Required action: Search the records for lines with the word "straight" and copy each match.

Stored items from a collection
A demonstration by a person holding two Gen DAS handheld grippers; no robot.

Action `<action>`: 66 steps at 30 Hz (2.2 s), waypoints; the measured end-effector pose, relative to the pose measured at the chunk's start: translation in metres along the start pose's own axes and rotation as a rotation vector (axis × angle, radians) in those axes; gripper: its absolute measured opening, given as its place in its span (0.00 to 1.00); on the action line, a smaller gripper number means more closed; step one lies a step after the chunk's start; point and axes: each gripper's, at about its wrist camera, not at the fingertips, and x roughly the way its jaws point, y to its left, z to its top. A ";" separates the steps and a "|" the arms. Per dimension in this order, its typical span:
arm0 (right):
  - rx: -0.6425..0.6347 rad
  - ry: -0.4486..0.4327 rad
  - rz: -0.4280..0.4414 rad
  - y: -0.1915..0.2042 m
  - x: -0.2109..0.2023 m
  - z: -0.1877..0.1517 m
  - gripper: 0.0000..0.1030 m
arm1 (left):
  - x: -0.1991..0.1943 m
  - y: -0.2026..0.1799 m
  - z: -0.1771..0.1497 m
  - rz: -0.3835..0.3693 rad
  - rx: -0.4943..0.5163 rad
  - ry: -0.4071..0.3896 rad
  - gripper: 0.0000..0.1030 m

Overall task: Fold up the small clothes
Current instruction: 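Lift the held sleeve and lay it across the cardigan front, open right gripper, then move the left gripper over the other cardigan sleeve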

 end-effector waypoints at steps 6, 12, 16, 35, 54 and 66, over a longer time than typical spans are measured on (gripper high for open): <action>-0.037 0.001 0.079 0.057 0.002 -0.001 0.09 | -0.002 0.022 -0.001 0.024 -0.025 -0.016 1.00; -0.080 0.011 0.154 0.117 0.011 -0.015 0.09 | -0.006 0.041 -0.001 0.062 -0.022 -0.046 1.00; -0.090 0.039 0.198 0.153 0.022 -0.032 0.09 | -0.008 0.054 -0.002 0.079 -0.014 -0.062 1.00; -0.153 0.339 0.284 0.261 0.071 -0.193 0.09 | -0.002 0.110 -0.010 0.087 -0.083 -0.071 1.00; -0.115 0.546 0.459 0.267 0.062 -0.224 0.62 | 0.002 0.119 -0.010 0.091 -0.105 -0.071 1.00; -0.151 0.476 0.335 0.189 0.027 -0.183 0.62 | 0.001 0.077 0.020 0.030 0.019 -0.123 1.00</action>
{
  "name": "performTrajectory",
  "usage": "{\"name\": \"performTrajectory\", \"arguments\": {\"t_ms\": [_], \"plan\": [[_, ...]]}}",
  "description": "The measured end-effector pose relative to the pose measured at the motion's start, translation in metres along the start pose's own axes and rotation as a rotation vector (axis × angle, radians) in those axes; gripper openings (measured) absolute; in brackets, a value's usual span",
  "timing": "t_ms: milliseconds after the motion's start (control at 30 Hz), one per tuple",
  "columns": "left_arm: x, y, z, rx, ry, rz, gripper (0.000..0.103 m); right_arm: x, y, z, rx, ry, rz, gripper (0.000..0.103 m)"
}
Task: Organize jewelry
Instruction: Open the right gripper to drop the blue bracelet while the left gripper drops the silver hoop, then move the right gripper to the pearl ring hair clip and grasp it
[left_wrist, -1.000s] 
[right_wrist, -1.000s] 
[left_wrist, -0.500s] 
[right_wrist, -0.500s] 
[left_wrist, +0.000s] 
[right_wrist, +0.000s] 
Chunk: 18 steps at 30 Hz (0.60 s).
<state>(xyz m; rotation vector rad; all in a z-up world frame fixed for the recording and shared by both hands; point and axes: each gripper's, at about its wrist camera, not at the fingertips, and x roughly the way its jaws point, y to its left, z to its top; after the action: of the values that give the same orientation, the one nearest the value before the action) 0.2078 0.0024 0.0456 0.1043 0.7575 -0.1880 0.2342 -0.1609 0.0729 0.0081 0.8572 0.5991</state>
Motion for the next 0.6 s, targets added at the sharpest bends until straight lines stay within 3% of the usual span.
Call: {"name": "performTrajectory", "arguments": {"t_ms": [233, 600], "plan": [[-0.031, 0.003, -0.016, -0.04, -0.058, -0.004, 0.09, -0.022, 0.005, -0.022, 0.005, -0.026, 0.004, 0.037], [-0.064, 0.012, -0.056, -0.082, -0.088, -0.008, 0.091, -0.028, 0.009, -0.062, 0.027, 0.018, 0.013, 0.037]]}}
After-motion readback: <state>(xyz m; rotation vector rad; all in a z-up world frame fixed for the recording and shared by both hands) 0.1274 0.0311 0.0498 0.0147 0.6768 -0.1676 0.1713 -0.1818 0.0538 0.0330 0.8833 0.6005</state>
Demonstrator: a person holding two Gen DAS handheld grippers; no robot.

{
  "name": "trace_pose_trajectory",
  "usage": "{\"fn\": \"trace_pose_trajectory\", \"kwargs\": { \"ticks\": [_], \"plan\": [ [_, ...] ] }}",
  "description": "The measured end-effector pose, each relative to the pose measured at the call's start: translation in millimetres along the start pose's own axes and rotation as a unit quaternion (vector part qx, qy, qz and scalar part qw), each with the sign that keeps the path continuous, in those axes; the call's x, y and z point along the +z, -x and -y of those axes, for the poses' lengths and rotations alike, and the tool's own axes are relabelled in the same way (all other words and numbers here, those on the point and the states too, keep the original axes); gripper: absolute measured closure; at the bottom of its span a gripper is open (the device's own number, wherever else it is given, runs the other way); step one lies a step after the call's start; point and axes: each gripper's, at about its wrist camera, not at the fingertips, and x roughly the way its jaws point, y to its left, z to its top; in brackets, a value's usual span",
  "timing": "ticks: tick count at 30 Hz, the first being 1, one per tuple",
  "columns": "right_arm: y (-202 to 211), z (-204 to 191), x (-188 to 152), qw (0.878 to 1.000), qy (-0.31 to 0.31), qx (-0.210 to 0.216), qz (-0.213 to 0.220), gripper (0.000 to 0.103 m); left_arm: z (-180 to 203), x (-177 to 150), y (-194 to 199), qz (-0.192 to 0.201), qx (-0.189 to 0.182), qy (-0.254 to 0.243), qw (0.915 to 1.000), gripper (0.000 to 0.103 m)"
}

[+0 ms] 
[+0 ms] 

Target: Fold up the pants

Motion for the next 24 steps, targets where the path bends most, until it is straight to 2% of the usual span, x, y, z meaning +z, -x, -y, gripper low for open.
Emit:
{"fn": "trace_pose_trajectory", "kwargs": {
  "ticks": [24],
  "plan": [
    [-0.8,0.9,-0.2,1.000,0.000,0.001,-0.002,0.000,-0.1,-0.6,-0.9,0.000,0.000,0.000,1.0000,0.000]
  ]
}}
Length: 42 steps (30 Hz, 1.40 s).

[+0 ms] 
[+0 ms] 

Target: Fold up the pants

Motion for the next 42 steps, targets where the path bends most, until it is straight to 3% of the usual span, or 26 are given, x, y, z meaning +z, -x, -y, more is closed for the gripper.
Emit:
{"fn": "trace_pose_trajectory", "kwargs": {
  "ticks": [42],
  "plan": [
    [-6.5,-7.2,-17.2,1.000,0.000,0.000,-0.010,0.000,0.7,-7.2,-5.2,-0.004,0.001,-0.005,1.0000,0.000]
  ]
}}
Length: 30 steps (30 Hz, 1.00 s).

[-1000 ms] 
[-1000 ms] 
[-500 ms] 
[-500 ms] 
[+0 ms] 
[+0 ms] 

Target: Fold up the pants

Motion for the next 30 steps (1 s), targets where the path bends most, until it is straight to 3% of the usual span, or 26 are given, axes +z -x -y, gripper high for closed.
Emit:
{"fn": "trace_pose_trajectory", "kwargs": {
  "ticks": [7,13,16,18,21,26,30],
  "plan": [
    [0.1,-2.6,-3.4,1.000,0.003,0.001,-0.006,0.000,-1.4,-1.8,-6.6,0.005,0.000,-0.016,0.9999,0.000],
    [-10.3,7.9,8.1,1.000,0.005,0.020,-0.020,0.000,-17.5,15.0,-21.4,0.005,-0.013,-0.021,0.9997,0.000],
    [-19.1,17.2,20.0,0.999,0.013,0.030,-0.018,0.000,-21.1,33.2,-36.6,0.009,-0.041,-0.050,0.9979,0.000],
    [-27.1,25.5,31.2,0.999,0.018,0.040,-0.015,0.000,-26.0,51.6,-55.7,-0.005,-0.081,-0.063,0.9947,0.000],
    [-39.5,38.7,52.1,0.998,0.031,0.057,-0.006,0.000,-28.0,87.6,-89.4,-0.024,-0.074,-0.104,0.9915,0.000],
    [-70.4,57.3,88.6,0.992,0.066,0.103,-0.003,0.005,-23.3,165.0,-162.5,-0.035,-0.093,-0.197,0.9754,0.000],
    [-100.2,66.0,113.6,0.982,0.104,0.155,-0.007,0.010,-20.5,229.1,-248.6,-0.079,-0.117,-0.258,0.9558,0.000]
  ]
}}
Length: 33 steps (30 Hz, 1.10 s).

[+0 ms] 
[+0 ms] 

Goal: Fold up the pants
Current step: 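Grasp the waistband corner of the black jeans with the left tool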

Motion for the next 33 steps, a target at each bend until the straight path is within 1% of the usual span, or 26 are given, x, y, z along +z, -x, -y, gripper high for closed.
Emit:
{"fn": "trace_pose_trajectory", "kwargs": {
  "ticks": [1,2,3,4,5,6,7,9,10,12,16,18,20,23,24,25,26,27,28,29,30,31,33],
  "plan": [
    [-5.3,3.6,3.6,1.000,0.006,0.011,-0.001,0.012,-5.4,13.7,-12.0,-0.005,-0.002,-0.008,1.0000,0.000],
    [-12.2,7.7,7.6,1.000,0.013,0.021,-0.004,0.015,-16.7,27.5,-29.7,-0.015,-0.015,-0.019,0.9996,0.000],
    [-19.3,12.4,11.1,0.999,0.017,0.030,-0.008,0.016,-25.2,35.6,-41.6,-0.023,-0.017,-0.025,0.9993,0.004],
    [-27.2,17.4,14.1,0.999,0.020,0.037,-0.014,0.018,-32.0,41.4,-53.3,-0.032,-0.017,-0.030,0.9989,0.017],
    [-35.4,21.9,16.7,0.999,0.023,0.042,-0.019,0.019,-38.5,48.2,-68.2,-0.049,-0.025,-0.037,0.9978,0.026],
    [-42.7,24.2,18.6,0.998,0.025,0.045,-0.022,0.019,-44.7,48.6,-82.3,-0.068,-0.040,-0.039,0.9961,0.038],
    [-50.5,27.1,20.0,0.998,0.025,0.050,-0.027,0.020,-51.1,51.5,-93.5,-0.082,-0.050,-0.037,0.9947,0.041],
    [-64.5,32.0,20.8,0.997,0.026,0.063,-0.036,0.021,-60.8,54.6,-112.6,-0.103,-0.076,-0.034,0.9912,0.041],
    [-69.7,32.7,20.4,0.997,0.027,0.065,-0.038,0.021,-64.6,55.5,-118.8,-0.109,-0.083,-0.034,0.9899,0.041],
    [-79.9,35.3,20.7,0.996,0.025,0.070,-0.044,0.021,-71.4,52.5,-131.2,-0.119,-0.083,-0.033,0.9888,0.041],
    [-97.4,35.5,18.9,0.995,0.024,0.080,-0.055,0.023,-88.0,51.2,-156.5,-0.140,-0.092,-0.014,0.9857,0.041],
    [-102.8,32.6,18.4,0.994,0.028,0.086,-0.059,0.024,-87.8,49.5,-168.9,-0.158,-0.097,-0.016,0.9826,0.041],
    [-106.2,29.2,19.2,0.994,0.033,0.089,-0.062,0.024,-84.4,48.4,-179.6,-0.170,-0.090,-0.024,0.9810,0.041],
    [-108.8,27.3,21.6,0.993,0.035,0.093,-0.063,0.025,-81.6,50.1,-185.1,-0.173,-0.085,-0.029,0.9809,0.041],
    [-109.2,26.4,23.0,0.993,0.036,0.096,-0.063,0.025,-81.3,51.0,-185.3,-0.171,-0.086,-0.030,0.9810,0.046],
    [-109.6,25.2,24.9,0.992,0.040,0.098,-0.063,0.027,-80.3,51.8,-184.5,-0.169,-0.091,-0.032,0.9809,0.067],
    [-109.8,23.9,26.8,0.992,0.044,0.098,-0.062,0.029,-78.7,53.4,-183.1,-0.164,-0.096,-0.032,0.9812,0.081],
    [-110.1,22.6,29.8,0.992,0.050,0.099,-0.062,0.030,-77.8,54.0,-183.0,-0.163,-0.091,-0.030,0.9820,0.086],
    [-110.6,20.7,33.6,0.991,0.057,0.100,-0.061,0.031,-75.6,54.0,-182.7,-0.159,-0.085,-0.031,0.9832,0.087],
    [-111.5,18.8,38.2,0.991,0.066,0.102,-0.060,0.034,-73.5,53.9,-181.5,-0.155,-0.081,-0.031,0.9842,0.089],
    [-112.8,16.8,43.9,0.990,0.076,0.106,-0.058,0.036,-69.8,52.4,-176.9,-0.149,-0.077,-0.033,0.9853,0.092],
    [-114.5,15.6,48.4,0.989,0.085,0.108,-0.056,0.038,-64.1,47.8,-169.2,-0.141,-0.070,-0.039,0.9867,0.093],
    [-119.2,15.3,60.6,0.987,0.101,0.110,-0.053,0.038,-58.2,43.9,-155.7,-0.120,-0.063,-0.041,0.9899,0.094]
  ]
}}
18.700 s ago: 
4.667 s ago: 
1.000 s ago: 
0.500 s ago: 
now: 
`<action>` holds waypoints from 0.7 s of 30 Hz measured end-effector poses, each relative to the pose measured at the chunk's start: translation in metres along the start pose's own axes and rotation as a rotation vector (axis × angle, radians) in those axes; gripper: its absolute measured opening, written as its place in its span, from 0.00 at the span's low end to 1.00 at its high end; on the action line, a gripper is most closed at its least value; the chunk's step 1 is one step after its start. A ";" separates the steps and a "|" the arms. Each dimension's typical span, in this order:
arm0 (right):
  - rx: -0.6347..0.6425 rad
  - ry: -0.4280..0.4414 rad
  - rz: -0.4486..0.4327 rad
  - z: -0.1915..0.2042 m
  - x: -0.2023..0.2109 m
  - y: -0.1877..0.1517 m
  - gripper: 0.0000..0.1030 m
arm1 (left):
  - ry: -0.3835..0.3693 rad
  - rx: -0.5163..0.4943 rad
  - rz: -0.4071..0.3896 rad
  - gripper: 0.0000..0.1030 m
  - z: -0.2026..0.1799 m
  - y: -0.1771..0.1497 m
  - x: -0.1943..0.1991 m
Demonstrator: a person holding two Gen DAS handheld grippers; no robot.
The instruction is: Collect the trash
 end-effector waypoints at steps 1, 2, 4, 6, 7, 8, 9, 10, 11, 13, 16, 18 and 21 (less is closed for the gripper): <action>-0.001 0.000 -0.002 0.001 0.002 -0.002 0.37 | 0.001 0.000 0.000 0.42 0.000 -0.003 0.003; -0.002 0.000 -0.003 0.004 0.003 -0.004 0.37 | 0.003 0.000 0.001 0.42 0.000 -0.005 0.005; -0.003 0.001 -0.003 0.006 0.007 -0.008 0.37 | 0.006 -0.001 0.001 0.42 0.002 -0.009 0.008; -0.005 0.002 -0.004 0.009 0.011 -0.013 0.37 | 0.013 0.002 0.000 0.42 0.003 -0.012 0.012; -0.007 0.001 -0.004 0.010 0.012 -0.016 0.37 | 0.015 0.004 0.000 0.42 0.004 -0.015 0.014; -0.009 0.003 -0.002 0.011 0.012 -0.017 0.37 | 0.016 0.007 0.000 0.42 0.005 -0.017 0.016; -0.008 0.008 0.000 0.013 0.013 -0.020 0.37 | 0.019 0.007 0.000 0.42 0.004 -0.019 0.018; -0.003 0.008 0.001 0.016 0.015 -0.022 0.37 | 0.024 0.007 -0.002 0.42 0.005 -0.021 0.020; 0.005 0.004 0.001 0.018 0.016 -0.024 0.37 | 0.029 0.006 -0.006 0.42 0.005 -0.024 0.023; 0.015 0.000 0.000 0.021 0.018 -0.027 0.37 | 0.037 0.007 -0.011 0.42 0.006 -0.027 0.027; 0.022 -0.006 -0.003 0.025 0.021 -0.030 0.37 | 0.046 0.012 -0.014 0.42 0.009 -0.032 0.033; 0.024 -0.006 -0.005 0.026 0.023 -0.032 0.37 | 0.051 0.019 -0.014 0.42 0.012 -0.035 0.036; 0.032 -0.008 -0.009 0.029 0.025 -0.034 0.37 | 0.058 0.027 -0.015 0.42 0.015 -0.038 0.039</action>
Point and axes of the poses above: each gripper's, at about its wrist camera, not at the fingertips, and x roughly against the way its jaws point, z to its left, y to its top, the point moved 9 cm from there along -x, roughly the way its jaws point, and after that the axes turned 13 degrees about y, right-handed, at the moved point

Task solution:
Motion for the next 0.6 s, targets added at the sharpest bends until straight lines stay within 3% of the usual span.
Motion for the next 24 steps, targets where the path bends most, until it is straight to 2% of the usual span, x, y, z meaning +z, -x, -y, gripper low for open.
Motion for the next 42 steps, targets where the path bends most, until it is straight to 3% of the usual span, or 26 are given, x, y, z meaning +z, -x, -y, more is closed for the gripper.
Motion for the next 30 steps (1 s), targets where the path bends most, until it is straight to 3% of the usual span, or 26 are given, axes +z -x -y, gripper high for closed.
Motion for the next 33 steps, a target at each bend until the straight path is within 1% of the usual span, or 26 are given, x, y, z along +z, -x, -y, gripper high for closed.

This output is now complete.